• _Your task_
Your copy should match the entries below exactly, apart from the images.

Stored data entries
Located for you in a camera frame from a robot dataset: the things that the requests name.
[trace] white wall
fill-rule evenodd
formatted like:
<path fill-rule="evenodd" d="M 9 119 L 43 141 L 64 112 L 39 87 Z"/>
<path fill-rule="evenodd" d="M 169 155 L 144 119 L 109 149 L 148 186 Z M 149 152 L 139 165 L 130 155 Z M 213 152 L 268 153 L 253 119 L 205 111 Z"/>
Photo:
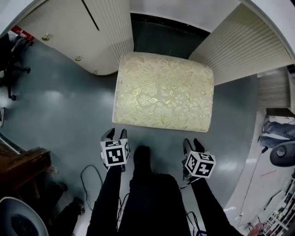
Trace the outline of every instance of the white wall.
<path fill-rule="evenodd" d="M 0 37 L 11 29 L 11 23 L 34 0 L 0 0 Z"/>
<path fill-rule="evenodd" d="M 130 0 L 130 10 L 212 32 L 239 3 L 239 0 Z"/>

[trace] cushioned footstool
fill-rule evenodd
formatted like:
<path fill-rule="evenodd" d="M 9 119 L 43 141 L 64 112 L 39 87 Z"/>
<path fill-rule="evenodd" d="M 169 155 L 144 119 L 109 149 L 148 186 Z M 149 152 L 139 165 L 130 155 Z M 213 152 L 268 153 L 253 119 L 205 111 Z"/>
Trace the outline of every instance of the cushioned footstool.
<path fill-rule="evenodd" d="M 213 73 L 194 61 L 151 53 L 123 54 L 112 121 L 207 132 Z"/>

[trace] office chair
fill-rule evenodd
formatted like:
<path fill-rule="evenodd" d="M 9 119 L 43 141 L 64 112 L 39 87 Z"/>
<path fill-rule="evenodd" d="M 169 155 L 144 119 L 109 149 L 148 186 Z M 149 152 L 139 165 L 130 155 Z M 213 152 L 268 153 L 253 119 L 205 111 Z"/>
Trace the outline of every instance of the office chair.
<path fill-rule="evenodd" d="M 25 40 L 20 36 L 16 36 L 14 40 L 11 40 L 8 34 L 5 34 L 0 38 L 0 71 L 4 71 L 4 77 L 2 78 L 0 85 L 7 86 L 8 98 L 15 101 L 16 96 L 11 94 L 12 87 L 12 72 L 22 71 L 30 73 L 29 67 L 21 68 L 15 64 L 19 61 L 22 51 L 27 45 L 31 46 L 32 41 Z"/>

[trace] electrical cord
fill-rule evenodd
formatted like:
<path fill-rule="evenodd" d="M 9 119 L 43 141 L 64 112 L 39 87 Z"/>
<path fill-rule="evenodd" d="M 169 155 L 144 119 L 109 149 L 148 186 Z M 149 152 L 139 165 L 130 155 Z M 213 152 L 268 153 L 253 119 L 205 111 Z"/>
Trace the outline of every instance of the electrical cord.
<path fill-rule="evenodd" d="M 95 170 L 96 170 L 96 172 L 97 172 L 97 174 L 98 174 L 98 176 L 99 176 L 99 178 L 100 178 L 101 185 L 103 185 L 103 181 L 102 181 L 102 178 L 101 178 L 101 176 L 100 176 L 100 173 L 99 173 L 98 169 L 97 169 L 94 165 L 87 165 L 87 166 L 81 171 L 81 173 L 80 173 L 80 178 L 81 178 L 81 181 L 82 181 L 83 189 L 84 189 L 84 192 L 85 192 L 85 194 L 86 194 L 86 203 L 87 203 L 87 205 L 88 205 L 88 208 L 89 208 L 91 211 L 93 211 L 93 209 L 90 207 L 90 204 L 88 203 L 88 193 L 87 193 L 87 190 L 86 190 L 86 188 L 85 188 L 84 181 L 83 181 L 83 173 L 84 173 L 84 171 L 85 171 L 88 167 L 93 167 L 93 168 L 95 168 Z"/>
<path fill-rule="evenodd" d="M 184 185 L 184 186 L 181 186 L 181 187 L 179 187 L 179 188 L 180 188 L 180 189 L 184 189 L 184 188 L 186 188 L 187 186 L 191 185 L 193 182 L 195 182 L 195 181 L 197 181 L 197 180 L 199 180 L 199 179 L 201 179 L 201 178 L 197 178 L 197 179 L 193 180 L 192 182 L 188 182 L 188 184 L 186 184 L 186 185 Z"/>
<path fill-rule="evenodd" d="M 261 153 L 260 153 L 260 155 L 259 155 L 259 157 L 258 157 L 258 160 L 257 160 L 257 162 L 256 162 L 256 165 L 255 165 L 255 168 L 254 168 L 253 174 L 252 174 L 252 176 L 251 176 L 251 180 L 250 180 L 249 186 L 248 186 L 248 188 L 247 188 L 246 195 L 245 195 L 245 198 L 244 198 L 244 201 L 243 201 L 242 207 L 241 207 L 241 211 L 240 211 L 240 214 L 239 214 L 239 216 L 240 216 L 240 220 L 239 220 L 239 223 L 238 223 L 238 226 L 237 226 L 237 227 L 240 227 L 240 223 L 241 223 L 241 220 L 242 220 L 242 211 L 243 211 L 244 203 L 245 203 L 246 197 L 247 197 L 247 195 L 248 195 L 248 191 L 249 191 L 249 189 L 250 189 L 250 185 L 251 185 L 251 182 L 252 182 L 252 180 L 253 180 L 254 173 L 255 173 L 255 171 L 256 171 L 256 168 L 257 168 L 258 162 L 259 162 L 259 160 L 260 160 L 261 155 L 262 155 L 263 153 L 265 153 L 267 150 L 268 150 L 268 147 L 265 147 L 265 148 L 261 151 Z"/>
<path fill-rule="evenodd" d="M 261 132 L 263 133 L 263 134 L 265 134 L 266 133 L 266 118 L 268 117 L 268 115 L 266 115 L 265 117 L 264 117 L 264 120 L 263 120 L 263 126 L 262 126 L 262 128 L 261 128 Z"/>
<path fill-rule="evenodd" d="M 189 219 L 190 224 L 193 226 L 193 236 L 195 236 L 195 226 L 194 226 L 193 222 L 190 220 L 189 215 L 188 215 L 186 209 L 185 209 L 185 214 L 186 214 L 186 217 Z"/>
<path fill-rule="evenodd" d="M 193 214 L 194 221 L 195 221 L 195 225 L 197 226 L 198 231 L 200 231 L 200 227 L 199 227 L 199 224 L 198 224 L 197 217 L 195 216 L 195 213 L 194 213 L 194 212 L 189 212 L 189 213 L 187 213 L 187 216 L 188 216 L 190 213 Z"/>
<path fill-rule="evenodd" d="M 118 208 L 118 216 L 117 216 L 117 230 L 118 230 L 118 223 L 119 223 L 119 219 L 121 217 L 121 214 L 122 212 L 124 211 L 123 210 L 123 206 L 124 206 L 124 203 L 125 203 L 125 200 L 126 200 L 126 197 L 129 195 L 130 193 L 127 193 L 123 199 L 123 202 L 121 201 L 121 198 L 119 198 L 119 203 L 120 203 L 120 208 Z"/>
<path fill-rule="evenodd" d="M 291 120 L 290 122 L 288 122 L 288 123 L 285 125 L 285 135 L 286 135 L 286 136 L 288 135 L 288 134 L 287 134 L 287 125 L 290 124 L 290 123 L 292 123 L 293 121 L 295 121 L 295 120 Z"/>

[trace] cabinet
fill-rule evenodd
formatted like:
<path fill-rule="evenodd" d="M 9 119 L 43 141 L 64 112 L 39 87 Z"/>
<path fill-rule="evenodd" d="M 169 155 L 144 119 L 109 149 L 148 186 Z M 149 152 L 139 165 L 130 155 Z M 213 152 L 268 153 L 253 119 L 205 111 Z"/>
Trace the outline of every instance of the cabinet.
<path fill-rule="evenodd" d="M 127 0 L 48 0 L 18 26 L 96 75 L 116 72 L 134 48 Z"/>
<path fill-rule="evenodd" d="M 213 70 L 214 85 L 293 64 L 279 33 L 241 3 L 190 55 Z"/>

• _Output below_
Located for you in a camera frame from a robot dataset: the things that the requests name.
[trace] white wall
fill-rule evenodd
formatted like:
<path fill-rule="evenodd" d="M 9 119 L 43 141 L 64 112 L 39 87 Z"/>
<path fill-rule="evenodd" d="M 169 155 L 144 119 L 109 149 L 148 186 Z M 149 152 L 139 165 L 130 155 Z M 213 152 L 268 153 L 253 119 L 205 111 Z"/>
Photo:
Trace the outline of every instance of the white wall.
<path fill-rule="evenodd" d="M 0 37 L 11 29 L 11 23 L 34 0 L 0 0 Z"/>
<path fill-rule="evenodd" d="M 130 0 L 130 10 L 212 32 L 239 3 L 239 0 Z"/>

[trace] cushioned footstool
fill-rule evenodd
formatted like:
<path fill-rule="evenodd" d="M 9 119 L 43 141 L 64 112 L 39 87 Z"/>
<path fill-rule="evenodd" d="M 169 155 L 144 119 L 109 149 L 148 186 Z M 149 152 L 139 165 L 130 155 Z M 213 152 L 268 153 L 253 119 L 205 111 Z"/>
Trace the outline of every instance of the cushioned footstool.
<path fill-rule="evenodd" d="M 213 73 L 194 61 L 151 53 L 123 54 L 112 121 L 207 132 Z"/>

[trace] office chair
fill-rule evenodd
formatted like:
<path fill-rule="evenodd" d="M 9 119 L 43 141 L 64 112 L 39 87 Z"/>
<path fill-rule="evenodd" d="M 169 155 L 144 119 L 109 149 L 148 186 Z M 149 152 L 139 165 L 130 155 Z M 213 152 L 268 153 L 253 119 L 205 111 Z"/>
Trace the outline of every instance of the office chair.
<path fill-rule="evenodd" d="M 25 40 L 20 36 L 16 36 L 14 40 L 11 40 L 8 34 L 5 34 L 0 38 L 0 71 L 4 71 L 4 77 L 2 78 L 0 85 L 7 86 L 8 98 L 15 101 L 16 96 L 11 94 L 12 87 L 12 72 L 22 71 L 30 73 L 29 67 L 21 68 L 15 64 L 19 61 L 22 51 L 27 45 L 31 46 L 32 41 Z"/>

[trace] electrical cord
fill-rule evenodd
formatted like:
<path fill-rule="evenodd" d="M 9 119 L 43 141 L 64 112 L 39 87 Z"/>
<path fill-rule="evenodd" d="M 169 155 L 144 119 L 109 149 L 148 186 Z M 149 152 L 139 165 L 130 155 Z M 213 152 L 268 153 L 253 119 L 205 111 Z"/>
Trace the outline of every instance of the electrical cord.
<path fill-rule="evenodd" d="M 95 170 L 96 170 L 96 172 L 97 172 L 97 174 L 98 174 L 98 176 L 99 176 L 99 178 L 100 178 L 101 185 L 103 185 L 103 181 L 102 181 L 102 178 L 101 178 L 101 176 L 100 176 L 100 173 L 99 173 L 98 169 L 97 169 L 94 165 L 87 165 L 87 166 L 81 171 L 81 173 L 80 173 L 80 178 L 81 178 L 81 181 L 82 181 L 83 189 L 84 189 L 84 192 L 85 192 L 85 194 L 86 194 L 86 203 L 87 203 L 87 205 L 88 205 L 88 208 L 89 208 L 91 211 L 93 211 L 93 209 L 90 207 L 90 204 L 88 203 L 88 193 L 87 193 L 87 190 L 86 190 L 86 188 L 85 188 L 84 181 L 83 181 L 83 173 L 84 173 L 84 171 L 85 171 L 88 167 L 93 167 L 93 168 L 95 168 Z"/>
<path fill-rule="evenodd" d="M 184 185 L 184 186 L 181 186 L 181 187 L 179 187 L 179 188 L 180 188 L 180 189 L 184 189 L 184 188 L 186 188 L 187 186 L 191 185 L 193 182 L 195 182 L 195 181 L 197 181 L 197 180 L 199 180 L 199 179 L 201 179 L 201 178 L 197 178 L 197 179 L 193 180 L 192 182 L 188 182 L 188 184 L 186 184 L 186 185 Z"/>
<path fill-rule="evenodd" d="M 261 153 L 260 153 L 260 155 L 259 155 L 259 157 L 258 157 L 258 160 L 257 160 L 257 162 L 256 162 L 256 165 L 255 165 L 255 168 L 254 168 L 253 174 L 252 174 L 252 176 L 251 176 L 251 180 L 250 180 L 249 186 L 248 186 L 248 188 L 247 188 L 246 195 L 245 195 L 245 198 L 244 198 L 244 201 L 243 201 L 242 207 L 241 207 L 241 211 L 240 211 L 240 214 L 239 214 L 239 216 L 240 216 L 240 220 L 239 220 L 239 223 L 238 223 L 238 226 L 237 226 L 237 227 L 240 227 L 240 223 L 241 223 L 241 220 L 242 220 L 242 211 L 243 211 L 244 203 L 245 203 L 246 197 L 247 197 L 247 195 L 248 195 L 248 191 L 249 191 L 249 189 L 250 189 L 250 185 L 251 185 L 251 182 L 252 182 L 252 180 L 253 180 L 254 173 L 255 173 L 255 171 L 256 171 L 256 168 L 257 168 L 258 162 L 259 162 L 259 160 L 260 160 L 261 155 L 262 155 L 263 153 L 265 153 L 267 150 L 268 150 L 268 147 L 265 147 L 265 148 L 261 151 Z"/>
<path fill-rule="evenodd" d="M 261 132 L 263 133 L 263 134 L 265 134 L 266 133 L 266 118 L 268 117 L 268 115 L 266 115 L 265 117 L 264 117 L 264 120 L 263 120 L 263 126 L 262 126 L 262 128 L 261 128 Z"/>
<path fill-rule="evenodd" d="M 189 219 L 190 224 L 193 226 L 193 236 L 195 236 L 195 226 L 194 226 L 193 222 L 190 220 L 189 215 L 188 215 L 186 209 L 185 209 L 185 214 L 186 214 L 186 217 Z"/>
<path fill-rule="evenodd" d="M 193 214 L 194 221 L 195 221 L 195 225 L 197 226 L 198 231 L 200 231 L 200 227 L 199 227 L 199 224 L 198 224 L 197 217 L 195 216 L 195 213 L 194 213 L 194 212 L 189 212 L 189 213 L 187 213 L 187 216 L 188 216 L 190 213 Z"/>
<path fill-rule="evenodd" d="M 118 208 L 118 216 L 117 216 L 117 230 L 118 230 L 118 223 L 119 223 L 119 219 L 121 217 L 121 214 L 122 212 L 124 211 L 123 210 L 123 206 L 124 206 L 124 203 L 125 203 L 125 200 L 126 200 L 126 197 L 129 195 L 130 193 L 127 193 L 123 199 L 123 202 L 121 201 L 121 198 L 119 198 L 119 203 L 120 203 L 120 208 Z"/>
<path fill-rule="evenodd" d="M 291 120 L 290 122 L 288 122 L 288 123 L 285 125 L 285 135 L 286 135 L 286 136 L 288 135 L 288 134 L 287 134 L 287 125 L 290 124 L 290 123 L 292 123 L 293 121 L 295 121 L 295 120 Z"/>

[trace] cabinet
fill-rule evenodd
formatted like:
<path fill-rule="evenodd" d="M 9 119 L 43 141 L 64 112 L 39 87 Z"/>
<path fill-rule="evenodd" d="M 169 155 L 144 119 L 109 149 L 148 186 Z M 149 152 L 139 165 L 130 155 Z M 213 152 L 268 153 L 253 119 L 205 111 Z"/>
Trace the outline of every instance of the cabinet.
<path fill-rule="evenodd" d="M 127 0 L 48 0 L 18 26 L 96 75 L 116 72 L 134 48 Z"/>
<path fill-rule="evenodd" d="M 213 70 L 214 85 L 293 64 L 279 33 L 241 3 L 190 55 Z"/>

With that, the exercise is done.